Drive by James Sallis – Until recently, Sallis seemed to be one of those writers who was destined to be known within dedicated crime reader and writer circles and nowhere else. Incredibly well read and knowledgeable about crime fiction, highly intelligent and a fine writer. But that situation changed when Nicholas Winding Refn directed his highly stylised and ultra-cool film adaptation of Sallis’ Drive starring man-of-the-moment Ryan Gosling. It helped that it was an excellent film, but the job was made easy by the fact that they had a balls-to-the-wall classic to adapt in the first place.

The premise is simple: Driver (we never know his name) is a getaway driver who works freelance for the highest bidder (in addition to a sideline as a Hollywood stunt driver). He is very much a loner, but is forced out of his shell when his female next door neighbour makes friends with him. She is married with a child but the husband is in prison and she appears to like Driver. Their relationship is complicated when the husband is released from prison and forced by people to whom he owes money to perform a robbery. Driver helps out the husband because of his relationship with the wife and son, but when the job goes wrong he is suddenly forced to go on the run from low-level mobsters with an axe to grind. And slowly but surely he turns from the hunted into the hunter.

Describing the plot of Drive doesn’t really do justice to Sallis’ novel, because it’s simply a framework for a fantastic set of characters and a pared down style which simply demands that you read faster and faster. Also, crucially, it weaves Driver’s back-story into the proceedings, which the film doesn’t do. Despite being a short novel/novella, it packs a lot into its pages. It is a beautifully paced and written novel, and in Driver it has one of the most compelling anti-heroes to emerge in modern crime fiction.

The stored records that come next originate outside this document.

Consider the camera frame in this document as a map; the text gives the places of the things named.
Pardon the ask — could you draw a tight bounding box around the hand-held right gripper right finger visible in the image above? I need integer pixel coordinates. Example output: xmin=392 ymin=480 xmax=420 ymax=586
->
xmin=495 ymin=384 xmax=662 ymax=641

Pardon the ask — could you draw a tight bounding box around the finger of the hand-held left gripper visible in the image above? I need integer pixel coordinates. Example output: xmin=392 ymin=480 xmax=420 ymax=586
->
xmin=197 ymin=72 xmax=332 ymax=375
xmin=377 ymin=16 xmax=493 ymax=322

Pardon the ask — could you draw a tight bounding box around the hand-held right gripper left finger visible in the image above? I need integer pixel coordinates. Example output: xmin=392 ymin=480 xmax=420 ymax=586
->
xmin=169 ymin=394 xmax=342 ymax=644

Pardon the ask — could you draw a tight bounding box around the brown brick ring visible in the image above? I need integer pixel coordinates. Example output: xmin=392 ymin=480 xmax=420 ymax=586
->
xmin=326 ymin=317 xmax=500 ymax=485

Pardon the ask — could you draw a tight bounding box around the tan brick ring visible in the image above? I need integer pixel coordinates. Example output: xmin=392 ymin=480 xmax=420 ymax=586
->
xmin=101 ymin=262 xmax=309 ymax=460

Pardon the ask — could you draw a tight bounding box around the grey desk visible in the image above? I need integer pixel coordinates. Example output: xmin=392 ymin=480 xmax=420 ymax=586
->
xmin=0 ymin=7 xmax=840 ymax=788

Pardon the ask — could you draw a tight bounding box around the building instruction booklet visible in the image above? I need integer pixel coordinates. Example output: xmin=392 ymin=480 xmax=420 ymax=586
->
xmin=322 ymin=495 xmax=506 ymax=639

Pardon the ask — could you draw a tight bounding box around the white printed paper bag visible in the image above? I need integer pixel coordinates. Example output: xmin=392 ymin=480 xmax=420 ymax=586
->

What in the name of all that is Holy…

…is going on with this poster for Drive?

I can’t wait for this film to be released – it looks like it’s gonna be a good ‘un. Except somebody made a serious fucking font malfunction with this bloody poster. The script font (not sure what it is offhand, although I do recognise it) in a garish pink that makes it look like Ryan Gosling is about to do some cruising rather than getaway driving. It’s hardly the most masculine of design choices, is it? A bit of a faux pas for a film that’s meant to reboot the masculine cinema of the 60s and 70s. It’s truly awful stuff, like somebody gave the office junior a chance to strut their stuff, but forgot to proof it afterwards and remove the hideous pink script font and replace it with something suitably cool and modern…

For shame, creative director, for shame.